What to produce ->
Copy exactly the stretch of data below from the line with "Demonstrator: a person" through the line with "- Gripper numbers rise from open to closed", including both of those lines.

Collected data ->
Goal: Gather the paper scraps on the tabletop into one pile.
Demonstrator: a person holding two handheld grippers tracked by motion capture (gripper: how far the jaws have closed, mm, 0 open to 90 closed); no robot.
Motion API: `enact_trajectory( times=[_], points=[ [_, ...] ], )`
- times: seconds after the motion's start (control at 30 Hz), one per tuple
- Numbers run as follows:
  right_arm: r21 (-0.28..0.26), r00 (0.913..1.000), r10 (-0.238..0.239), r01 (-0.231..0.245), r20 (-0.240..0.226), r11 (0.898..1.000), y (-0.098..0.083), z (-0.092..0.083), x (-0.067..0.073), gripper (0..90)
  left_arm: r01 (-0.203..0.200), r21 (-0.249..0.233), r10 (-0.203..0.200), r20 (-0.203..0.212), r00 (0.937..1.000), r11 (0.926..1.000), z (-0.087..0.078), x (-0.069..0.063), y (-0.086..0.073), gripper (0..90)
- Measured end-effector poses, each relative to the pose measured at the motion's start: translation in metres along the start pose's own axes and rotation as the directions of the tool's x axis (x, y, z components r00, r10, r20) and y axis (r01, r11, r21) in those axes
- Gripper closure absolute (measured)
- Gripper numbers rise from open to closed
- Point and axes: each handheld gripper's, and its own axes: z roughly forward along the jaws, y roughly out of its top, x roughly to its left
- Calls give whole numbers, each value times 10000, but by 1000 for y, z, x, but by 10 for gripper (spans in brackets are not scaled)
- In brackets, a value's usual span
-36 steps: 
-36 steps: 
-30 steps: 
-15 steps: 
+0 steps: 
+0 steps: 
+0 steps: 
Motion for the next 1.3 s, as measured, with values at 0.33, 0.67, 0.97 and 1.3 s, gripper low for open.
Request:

Exercise response ->
Demonstrator: a person holding two handheld grippers tracked by motion capture (gripper: how far the jaws have closed, mm, 0 open to 90 closed); no robot.
Motion API: `enact_trajectory( times=[_], points=[ [_, ...] ], )`
- times: seconds after the motion's start (control at 30 Hz), one per tuple
- Numbers run as follows:
  right_arm: r21 (-0.28..0.26), r00 (0.913..1.000), r10 (-0.238..0.239), r01 (-0.231..0.245), r20 (-0.240..0.226), r11 (0.898..1.000), y (-0.098..0.083), z (-0.092..0.083), x (-0.067..0.073), gripper (0..90)
  left_arm: r01 (-0.203..0.200), r21 (-0.249..0.233), r10 (-0.203..0.200), r20 (-0.203..0.212), r00 (0.937..1.000), r11 (0.926..1.000), z (-0.087..0.078), x (-0.069..0.063), y (-0.086..0.073), gripper (0..90)
- Measured end-effector poses, each relative to the pose measured at the motion's start: translation in metres along the start pose's own axes and rotation as the directions of the tool's x axis (x, y, z components r00, r10, r20) and y axis (r01, r11, r21) in those axes
- Gripper closure absolute (measured)
- Gripper numbers rise from open to closed

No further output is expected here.